Declaratory schemes operate according to national laws. As such, we recommend that you contact the Portuguese authorities with any questions about the residence documents they issue: https://imigrante.sef.pt/en/solicitar/
Applying for Residence in Portugal – The Official Website of Portuguese Immigration - Portal Serviço de Estrangeiros e Fronteiras
general regime l startup visa l investment l family reunification l others. employed l self-employed l highly qualified l transferred workers
The Withdrawal Agreement does not prohibit UK nationals and their family members from holding additional statuses under other instruments of EU or national law at the same time, provided they meet the conditions attached to these statuses.
A dual EU/UK national who is a Withdrawal Agreement beneficiary, can therefore also be a mobile EU citizen exercising free movement rights in the host State.
*In order to be able to evidence dual status (Withdrawal Agreement beneficiary and EU citizen exercising free movement rights), we suggest that citizens apply for both a document certifying permanent residence under the Free Movement Directive and for a new residence document to be issued under Article 18(4) of the Withdrawal Agreement.*
For the sake of completeness, please be informed that both under EU free movement law and under the Withdrawal Agreement the right of permanent residence is had automatically after having legally resided for a continuous period of five years in the host Member State.
However, the right of permanent residence provided for in the Withdrawal Agreement is more beneficial compared to the right of permanent residence under EU free movement law in that Article 15(3) of the Withdrawal Agreement provides that the right of permanent residence is lost only through absence from the host State for a period exceeding five consecutive years.

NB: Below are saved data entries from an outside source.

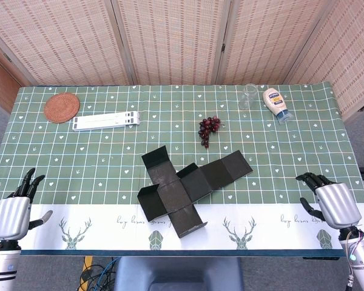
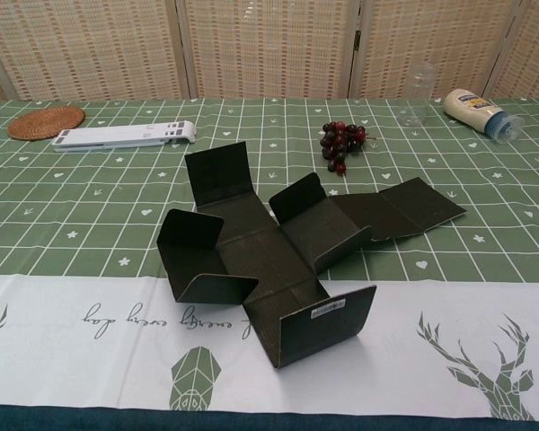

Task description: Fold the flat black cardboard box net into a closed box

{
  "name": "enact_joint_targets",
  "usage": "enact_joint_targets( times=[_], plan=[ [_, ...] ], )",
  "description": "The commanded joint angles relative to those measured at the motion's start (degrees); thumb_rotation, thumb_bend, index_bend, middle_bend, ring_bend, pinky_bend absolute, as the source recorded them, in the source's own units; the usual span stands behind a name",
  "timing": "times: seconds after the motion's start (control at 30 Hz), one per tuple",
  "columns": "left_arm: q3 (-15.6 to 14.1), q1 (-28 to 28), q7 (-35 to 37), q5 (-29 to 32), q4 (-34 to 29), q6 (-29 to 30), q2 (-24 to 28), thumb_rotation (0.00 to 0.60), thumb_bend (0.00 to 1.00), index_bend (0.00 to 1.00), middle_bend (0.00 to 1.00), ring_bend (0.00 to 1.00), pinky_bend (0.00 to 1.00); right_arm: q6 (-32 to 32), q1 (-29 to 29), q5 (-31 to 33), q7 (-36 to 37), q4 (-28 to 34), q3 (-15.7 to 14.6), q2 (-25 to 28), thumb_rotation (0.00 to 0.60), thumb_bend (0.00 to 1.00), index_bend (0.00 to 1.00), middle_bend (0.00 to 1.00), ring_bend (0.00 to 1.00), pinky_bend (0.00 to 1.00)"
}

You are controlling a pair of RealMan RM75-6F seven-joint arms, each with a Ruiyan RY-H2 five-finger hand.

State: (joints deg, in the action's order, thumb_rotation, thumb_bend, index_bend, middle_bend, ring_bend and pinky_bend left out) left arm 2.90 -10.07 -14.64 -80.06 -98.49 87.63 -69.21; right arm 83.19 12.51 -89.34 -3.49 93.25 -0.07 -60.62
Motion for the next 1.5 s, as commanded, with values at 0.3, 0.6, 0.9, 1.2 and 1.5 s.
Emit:
enact_joint_targets(
  times=[0.3,0.6,0.9,1.2,1.5],
  plan=[
    [0.4,0.5,2.0,-0.8,0.7,-0.6,0.3,0.600,0.10,0.15,0.07,0.29,0.51,-10.3,4.8,3.2,-12.1,8.2,1.7,3.3,0.600,0.28,0.04,0.17,0.53,0.78],
    [0.3,1.4,3.8,-1.8,1.4,-0.4,0.5,0.600,0.10,0.15,0.07,0.29,0.51,-28.4,17.5,17.7,-30.3,15.4,6.4,1.1,0.600,0.22,0.00,0.06,0.68,0.97],
    [0.3,1.9,5.7,-2.9,2.6,-0.3,0.8,0.600,0.10,0.16,0.07,0.29,0.50,-35.5,30.3,38.6,-44.5,11.4,8.3,-8.5,0.600,0.21,0.00,0.01,0.68,0.98],
    [0.4,2.1,7.0,-3.7,3.3,-0.7,1.1,0.600,0.10,0.16,0.07,0.29,0.50,-34.6,41.1,54.4,-52.7,5.1,6.8,-17.5,0.600,0.21,0.00,0.00,0.68,0.98],
    [0.5,2.3,7.6,-3.7,3.7,-1.1,1.3,0.600,0.10,0.16,0.07,0.28,0.50,-32.2,48.1,64.5,-57.2,0.1,4.3,-23.4,0.600,0.21,0.00,0.00,0.68,0.98]
  ],
)
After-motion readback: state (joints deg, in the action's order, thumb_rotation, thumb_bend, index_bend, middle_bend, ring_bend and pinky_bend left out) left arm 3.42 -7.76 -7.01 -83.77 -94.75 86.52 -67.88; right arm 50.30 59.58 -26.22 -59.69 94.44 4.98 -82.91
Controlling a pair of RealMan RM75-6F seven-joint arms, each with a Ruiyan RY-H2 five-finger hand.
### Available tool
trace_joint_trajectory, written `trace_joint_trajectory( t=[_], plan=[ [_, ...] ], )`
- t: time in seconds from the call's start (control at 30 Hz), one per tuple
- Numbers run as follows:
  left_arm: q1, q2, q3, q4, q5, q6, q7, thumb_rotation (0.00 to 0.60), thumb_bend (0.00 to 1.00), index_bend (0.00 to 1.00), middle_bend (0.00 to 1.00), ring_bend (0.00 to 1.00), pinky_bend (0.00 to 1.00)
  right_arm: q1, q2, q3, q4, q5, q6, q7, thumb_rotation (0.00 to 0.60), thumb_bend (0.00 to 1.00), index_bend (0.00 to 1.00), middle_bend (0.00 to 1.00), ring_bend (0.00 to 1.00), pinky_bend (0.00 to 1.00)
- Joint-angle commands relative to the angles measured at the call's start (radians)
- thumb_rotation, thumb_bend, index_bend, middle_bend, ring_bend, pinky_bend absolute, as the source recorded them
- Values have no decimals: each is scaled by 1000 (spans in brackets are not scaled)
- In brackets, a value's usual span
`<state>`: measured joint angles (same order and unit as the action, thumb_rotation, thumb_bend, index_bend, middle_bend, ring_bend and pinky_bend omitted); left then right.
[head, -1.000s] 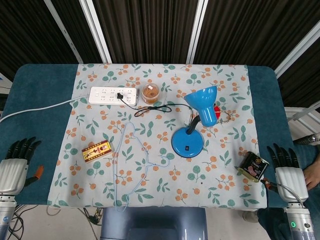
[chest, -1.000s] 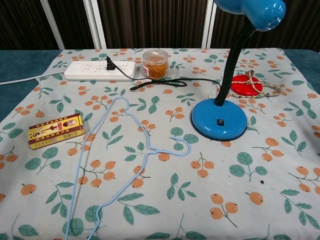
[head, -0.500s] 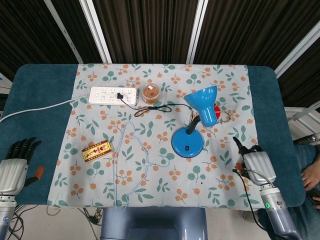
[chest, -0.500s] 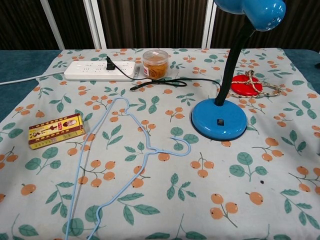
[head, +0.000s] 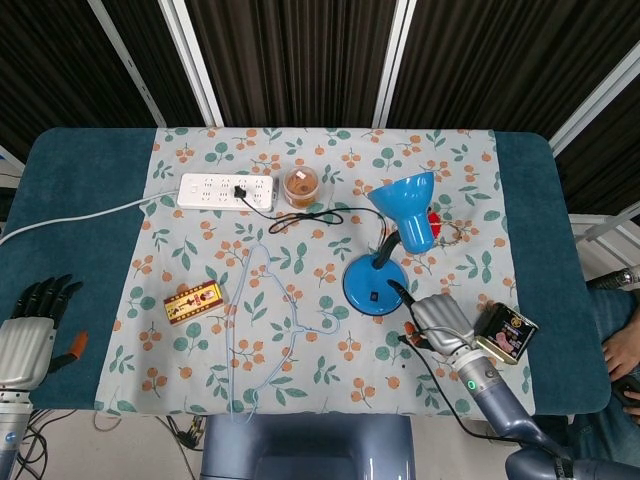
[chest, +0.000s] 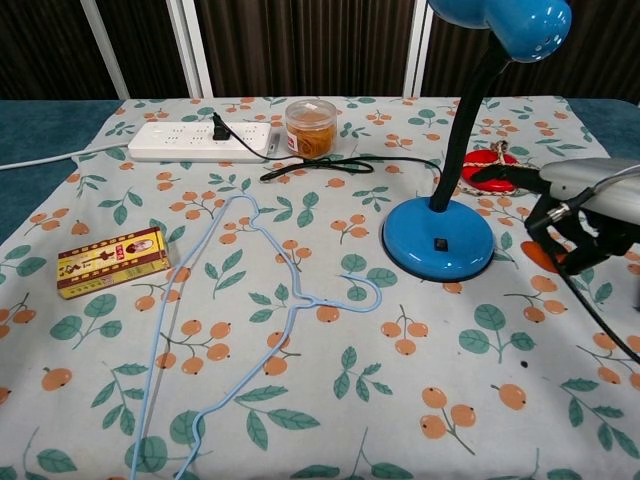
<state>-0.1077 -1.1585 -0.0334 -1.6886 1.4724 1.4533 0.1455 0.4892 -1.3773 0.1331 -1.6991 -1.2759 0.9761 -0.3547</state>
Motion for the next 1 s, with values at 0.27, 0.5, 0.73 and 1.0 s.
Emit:
trace_joint_trajectory(
  t=[0.27, 0.5, 0.73, 1.0],
  plan=[
    [-1, 3, 0, -1, -2, -5, -8, 600, 364, 145, 63, 57, 94, 68, -108, -2, 59, 123, -66, -105, 600, 584, 44, 765, 798, 720],
    [-2, 6, 0, -3, -4, -8, -15, 600, 364, 145, 63, 56, 96, 78, -126, -23, 79, 172, -70, -142, 600, 584, 44, 766, 798, 769],
    [-2, 6, 1, -3, -3, -8, -15, 600, 364, 145, 63, 57, 96, 81, -127, -35, 80, 180, -60, -144, 600, 584, 44, 766, 798, 814],
    [-3, 7, 0, -3, -4, -9, -15, 600, 364, 145, 63, 56, 96, 90, -127, -43, 86, 192, -58, -146, 600, 584, 44, 766, 798, 854]
  ],
)
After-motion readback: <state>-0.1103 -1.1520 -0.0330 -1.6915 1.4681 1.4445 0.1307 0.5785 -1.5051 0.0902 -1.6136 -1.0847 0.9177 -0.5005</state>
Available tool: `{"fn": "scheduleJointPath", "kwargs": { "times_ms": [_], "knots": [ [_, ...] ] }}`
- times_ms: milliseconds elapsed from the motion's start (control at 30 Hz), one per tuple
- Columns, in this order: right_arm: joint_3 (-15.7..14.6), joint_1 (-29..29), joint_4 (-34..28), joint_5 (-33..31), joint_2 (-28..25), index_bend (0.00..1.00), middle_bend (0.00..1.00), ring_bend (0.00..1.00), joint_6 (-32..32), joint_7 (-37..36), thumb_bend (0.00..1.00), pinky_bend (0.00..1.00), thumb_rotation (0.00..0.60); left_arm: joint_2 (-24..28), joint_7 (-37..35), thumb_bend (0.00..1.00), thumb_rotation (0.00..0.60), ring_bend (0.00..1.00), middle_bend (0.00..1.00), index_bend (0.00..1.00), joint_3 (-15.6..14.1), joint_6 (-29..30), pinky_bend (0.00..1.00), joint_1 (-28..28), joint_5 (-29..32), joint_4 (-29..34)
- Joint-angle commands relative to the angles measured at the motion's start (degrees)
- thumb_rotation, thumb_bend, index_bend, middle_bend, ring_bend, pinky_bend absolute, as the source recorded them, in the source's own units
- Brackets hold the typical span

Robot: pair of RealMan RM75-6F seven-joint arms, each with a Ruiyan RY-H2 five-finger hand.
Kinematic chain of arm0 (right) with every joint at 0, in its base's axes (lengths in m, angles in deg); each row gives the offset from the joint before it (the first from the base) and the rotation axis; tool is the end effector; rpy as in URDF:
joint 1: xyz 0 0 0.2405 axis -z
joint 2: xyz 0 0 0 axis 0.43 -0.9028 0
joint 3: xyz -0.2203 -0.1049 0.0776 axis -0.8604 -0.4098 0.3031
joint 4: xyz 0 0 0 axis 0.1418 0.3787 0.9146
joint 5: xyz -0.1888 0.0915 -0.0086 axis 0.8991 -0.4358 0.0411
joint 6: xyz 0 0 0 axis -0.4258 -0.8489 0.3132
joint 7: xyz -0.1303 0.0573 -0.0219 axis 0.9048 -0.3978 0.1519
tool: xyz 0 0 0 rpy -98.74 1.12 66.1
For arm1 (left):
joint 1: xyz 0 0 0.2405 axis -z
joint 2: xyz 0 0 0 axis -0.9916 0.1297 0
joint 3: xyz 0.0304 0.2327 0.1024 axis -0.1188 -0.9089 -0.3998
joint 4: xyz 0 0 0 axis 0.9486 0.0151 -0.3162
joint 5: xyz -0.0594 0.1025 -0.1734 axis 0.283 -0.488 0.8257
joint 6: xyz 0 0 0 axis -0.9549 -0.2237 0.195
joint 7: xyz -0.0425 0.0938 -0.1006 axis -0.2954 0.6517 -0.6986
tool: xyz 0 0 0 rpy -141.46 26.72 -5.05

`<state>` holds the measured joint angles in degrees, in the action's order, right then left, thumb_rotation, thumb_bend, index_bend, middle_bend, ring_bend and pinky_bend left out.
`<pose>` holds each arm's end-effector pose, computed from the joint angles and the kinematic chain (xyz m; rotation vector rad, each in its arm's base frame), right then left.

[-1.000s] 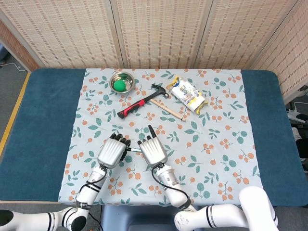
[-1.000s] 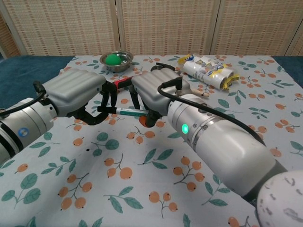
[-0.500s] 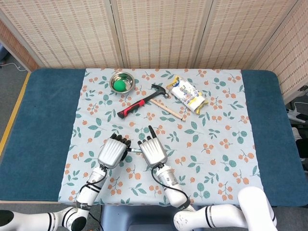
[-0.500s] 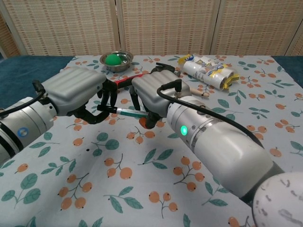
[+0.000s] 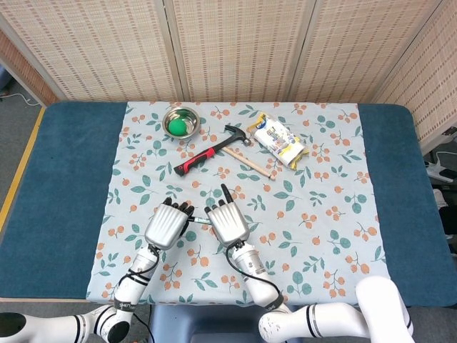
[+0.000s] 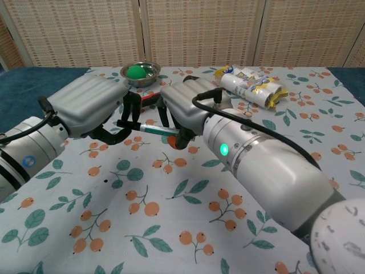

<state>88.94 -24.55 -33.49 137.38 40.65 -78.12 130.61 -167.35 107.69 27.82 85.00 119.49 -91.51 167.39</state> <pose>-0.0204 -0.2911 -0.0936 1.8664 -0.6964 0.9016 -0.1176 0.2961 -0.0414 -1.7961 -0.4703 -0.9791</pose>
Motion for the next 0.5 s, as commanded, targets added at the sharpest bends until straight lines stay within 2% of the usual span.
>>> {"fn": "scheduleJointPath", "kwargs": {
  "times_ms": [33, 500],
  "knots": [
    [0.1, 0.07, -0.3, -0.07, -0.41, 0.89, 0.69, 0.41, -0.08, -0.01, 0.44, 0.01, 0.6, 0.17, -0.04, 0.68, 0.6, 0.66, 0.97, 0.84, 0.03, -0.3, 0.49, -0.07, 0.08, -0.14],
    [-0.59, 0.89, -2.11, 0.29, -3.79, 0.89, 0.69, 0.41, -0.55, -0.3, 0.44, 0.01, 0.6, 1.06, 0.14, 0.73, 0.6, 0.67, 0.98, 0.84, 0.45, -1.26, 0.5, -0.13, 0.22, -1.43]
  ]
}}
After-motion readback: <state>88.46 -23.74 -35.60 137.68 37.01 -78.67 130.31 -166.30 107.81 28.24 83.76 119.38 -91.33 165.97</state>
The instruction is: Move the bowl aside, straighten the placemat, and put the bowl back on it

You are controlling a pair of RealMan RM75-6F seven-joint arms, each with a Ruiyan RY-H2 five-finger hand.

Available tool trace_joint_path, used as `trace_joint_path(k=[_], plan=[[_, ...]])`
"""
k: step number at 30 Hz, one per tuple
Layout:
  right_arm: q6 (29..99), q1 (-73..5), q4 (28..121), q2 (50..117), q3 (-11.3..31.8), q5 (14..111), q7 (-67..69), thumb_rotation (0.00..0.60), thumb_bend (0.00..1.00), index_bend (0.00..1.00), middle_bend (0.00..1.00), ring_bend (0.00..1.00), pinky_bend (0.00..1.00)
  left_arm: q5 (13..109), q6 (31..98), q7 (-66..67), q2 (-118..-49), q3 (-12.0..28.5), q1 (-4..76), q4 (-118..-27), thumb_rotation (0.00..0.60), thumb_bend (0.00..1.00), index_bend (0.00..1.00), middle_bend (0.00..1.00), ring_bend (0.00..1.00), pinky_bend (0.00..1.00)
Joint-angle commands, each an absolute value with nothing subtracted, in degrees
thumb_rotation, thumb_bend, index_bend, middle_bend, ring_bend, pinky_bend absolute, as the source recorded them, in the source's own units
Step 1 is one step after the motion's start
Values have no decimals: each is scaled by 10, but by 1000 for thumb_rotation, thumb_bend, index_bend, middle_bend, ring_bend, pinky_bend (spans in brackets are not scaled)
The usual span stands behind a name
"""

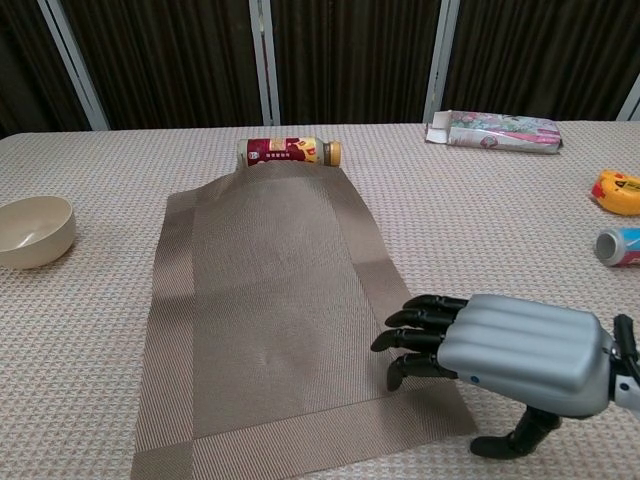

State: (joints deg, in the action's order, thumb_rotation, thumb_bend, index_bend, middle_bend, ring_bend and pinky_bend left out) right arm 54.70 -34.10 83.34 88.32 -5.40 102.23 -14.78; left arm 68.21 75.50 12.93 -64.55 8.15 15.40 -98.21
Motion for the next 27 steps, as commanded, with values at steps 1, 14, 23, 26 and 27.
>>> trace_joint_path(k=[1,14,23,26,27], plan=[[548,-342,824,891,-52,1018,-144,600,173,251,77,0,0,682,755,129,-645,81,154,-982,600,92,0,0,0,0],[555,-351,791,924,-36,1005,-138,600,233,254,85,0,0,684,754,123,-642,81,153,-981,600,93,0,0,0,0],[567,-354,802,921,-32,1001,-128,600,381,422,94,0,0,684,751,122,-643,81,154,-980,600,92,0,0,0,0],[569,-353,803,920,-34,997,-122,600,446,568,107,0,0,684,751,122,-643,81,154,-981,600,93,0,0,0,0],[569,-353,803,920,-35,995,-120,600,456,602,113,0,0,685,751,122,-643,80,154,-981,600,94,0,0,0,0]])
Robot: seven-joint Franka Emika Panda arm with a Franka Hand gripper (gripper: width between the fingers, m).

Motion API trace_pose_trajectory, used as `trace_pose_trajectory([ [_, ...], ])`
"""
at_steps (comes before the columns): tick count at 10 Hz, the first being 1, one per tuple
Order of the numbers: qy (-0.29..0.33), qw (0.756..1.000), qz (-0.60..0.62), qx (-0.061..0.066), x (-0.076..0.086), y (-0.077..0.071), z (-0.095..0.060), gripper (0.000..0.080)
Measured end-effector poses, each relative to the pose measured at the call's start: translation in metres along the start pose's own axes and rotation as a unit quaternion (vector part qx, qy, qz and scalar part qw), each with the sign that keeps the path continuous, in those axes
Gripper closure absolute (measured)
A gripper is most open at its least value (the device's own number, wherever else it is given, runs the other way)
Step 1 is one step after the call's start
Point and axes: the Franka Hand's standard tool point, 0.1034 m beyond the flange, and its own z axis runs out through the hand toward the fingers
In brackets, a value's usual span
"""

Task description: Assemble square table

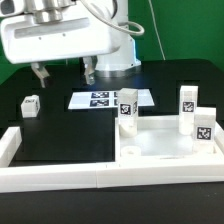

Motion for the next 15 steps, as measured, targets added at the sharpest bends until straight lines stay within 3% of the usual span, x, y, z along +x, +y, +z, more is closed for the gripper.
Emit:
trace_pose_trajectory([
  [2,-0.002,0.998,-0.061,0.001,-0.003,-0.006,0.002,0.0150],
  [5,-0.004,0.983,-0.181,0.000,-0.004,-0.002,0.003,0.0150],
  [6,-0.008,0.973,-0.231,-0.007,-0.013,0.014,0.010,0.0150],
  [7,-0.017,0.962,-0.271,-0.019,-0.031,0.041,0.020,0.0150],
  [8,-0.032,0.939,-0.341,-0.029,-0.044,0.079,0.029,0.0150],
  [9,-0.029,0.925,-0.376,-0.041,-0.042,0.114,0.033,0.0150],
  [10,-0.022,0.921,-0.386,-0.051,-0.039,0.136,0.037,0.0150],
  [13,-0.046,0.929,-0.364,-0.050,-0.043,0.127,0.041,0.0150],
  [15,-0.109,0.926,-0.358,-0.054,-0.046,0.121,0.047,0.0150],
])
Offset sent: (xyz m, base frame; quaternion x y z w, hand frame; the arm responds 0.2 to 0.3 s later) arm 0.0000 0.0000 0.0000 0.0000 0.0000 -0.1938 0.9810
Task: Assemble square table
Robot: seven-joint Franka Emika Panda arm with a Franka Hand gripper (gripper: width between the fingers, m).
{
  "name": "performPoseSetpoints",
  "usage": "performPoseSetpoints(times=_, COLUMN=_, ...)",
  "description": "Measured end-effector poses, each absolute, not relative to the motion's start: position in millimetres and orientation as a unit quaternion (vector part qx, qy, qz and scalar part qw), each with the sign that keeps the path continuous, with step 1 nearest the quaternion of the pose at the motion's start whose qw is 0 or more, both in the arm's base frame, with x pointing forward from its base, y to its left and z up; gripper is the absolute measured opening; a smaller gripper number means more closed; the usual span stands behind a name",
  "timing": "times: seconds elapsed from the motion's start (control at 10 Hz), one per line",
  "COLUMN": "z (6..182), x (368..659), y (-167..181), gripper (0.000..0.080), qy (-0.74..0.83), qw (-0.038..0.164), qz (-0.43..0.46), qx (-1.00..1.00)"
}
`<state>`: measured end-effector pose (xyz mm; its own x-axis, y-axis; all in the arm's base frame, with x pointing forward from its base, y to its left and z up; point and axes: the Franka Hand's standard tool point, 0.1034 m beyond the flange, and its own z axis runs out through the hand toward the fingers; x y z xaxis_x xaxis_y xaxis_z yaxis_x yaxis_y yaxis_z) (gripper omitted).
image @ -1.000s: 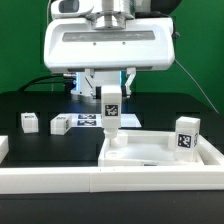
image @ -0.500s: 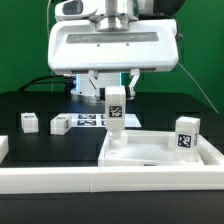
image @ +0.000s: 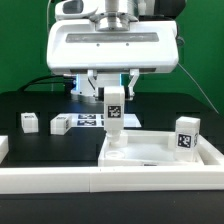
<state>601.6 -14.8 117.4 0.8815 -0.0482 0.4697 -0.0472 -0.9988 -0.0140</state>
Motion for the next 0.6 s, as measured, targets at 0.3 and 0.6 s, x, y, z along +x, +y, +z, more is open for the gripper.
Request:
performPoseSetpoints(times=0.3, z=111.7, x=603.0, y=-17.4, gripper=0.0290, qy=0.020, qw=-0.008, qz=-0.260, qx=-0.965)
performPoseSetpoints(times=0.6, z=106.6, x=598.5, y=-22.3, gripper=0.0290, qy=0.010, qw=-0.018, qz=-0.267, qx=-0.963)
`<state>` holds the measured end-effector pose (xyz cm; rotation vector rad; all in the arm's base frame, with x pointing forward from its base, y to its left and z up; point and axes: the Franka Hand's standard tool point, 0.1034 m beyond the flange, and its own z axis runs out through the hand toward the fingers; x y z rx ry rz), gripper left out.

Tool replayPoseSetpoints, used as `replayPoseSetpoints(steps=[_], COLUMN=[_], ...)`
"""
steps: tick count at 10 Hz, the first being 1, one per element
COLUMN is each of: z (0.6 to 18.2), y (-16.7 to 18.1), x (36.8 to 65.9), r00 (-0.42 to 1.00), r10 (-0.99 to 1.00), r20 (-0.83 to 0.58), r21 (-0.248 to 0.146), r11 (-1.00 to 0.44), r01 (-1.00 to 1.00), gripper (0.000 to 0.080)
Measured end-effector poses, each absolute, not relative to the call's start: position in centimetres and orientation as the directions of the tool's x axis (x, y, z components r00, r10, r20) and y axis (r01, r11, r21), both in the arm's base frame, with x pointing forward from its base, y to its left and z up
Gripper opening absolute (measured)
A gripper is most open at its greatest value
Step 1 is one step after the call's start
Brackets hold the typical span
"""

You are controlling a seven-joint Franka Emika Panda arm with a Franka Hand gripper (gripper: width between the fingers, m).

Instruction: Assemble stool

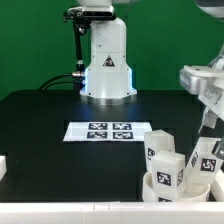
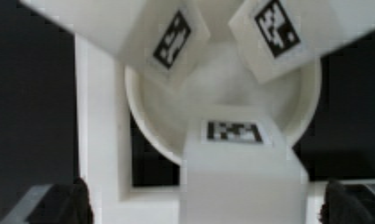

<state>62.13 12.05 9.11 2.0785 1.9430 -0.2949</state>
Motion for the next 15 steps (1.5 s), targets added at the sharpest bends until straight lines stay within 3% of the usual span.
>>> replayPoseSetpoints(steps=[4,5,6,7,9,10,11,13,15], z=[9.1,9.1,9.1,9.1,9.1,9.0,9.0,9.1,9.2], y=[11.6,11.6,11.5,11.5,11.4,11.3,11.3,12.5,12.3], x=[62.2,62.2,62.2,62.2,62.2,62.2,62.2,61.2,61.3], r00=[0.087,0.09,0.107,0.125,0.169,0.299,0.496,0.776,0.839], r10=[0.938,0.938,0.936,0.935,0.929,0.901,0.821,0.585,0.504], r20=[-0.335,-0.335,-0.334,-0.333,-0.329,-0.314,-0.283,-0.237,-0.203], r21=[0.066,0.066,0.072,0.078,0.092,0.133,0.197,0.285,0.308], r11=[-0.069,-0.071,-0.088,-0.105,-0.147,-0.271,-0.456,-0.721,-0.781], r01=[0.995,0.995,0.994,0.991,0.985,0.953,0.868,0.631,0.544], gripper=[0.0619,0.0434,0.0434,0.0331,0.0331,0.0331,0.0331,0.0331,0.0331])
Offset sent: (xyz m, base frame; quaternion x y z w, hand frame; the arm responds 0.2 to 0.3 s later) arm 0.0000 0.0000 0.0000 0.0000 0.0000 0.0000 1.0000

This goes beyond the allowed two-year absence for loss of the right of permanent residence under Article 16(3) of the Free Movement Directive. Therefore, Withdrawal Agreement beneficiaries can remain absent for a longer amount of time than EU citizens exercising their free movement rights, before losing their residence status. This is because once lost, the status of Withdrawal Agreement beneficiary cannot be recovered. In contrast, an EU citizen can always start a new period of legal residence in the host State, be it with a non-permanent residence right.
We hope you find this information useful. Please contact us again if you have other questions about the European Union, its activities or institutions."
I’ve come across several instances of folk going to their police stations to register for their biometric permit being asked for a wide variety of ‘evidence’ of residence based on what the particular official feels is required. The above statement seems quite clear to me but I am not well versed in EU legislation around this topic.
Does anyone with more experience regarding this issue have an opinion on the validity of this.
Best wishes to all and sorry for the long post.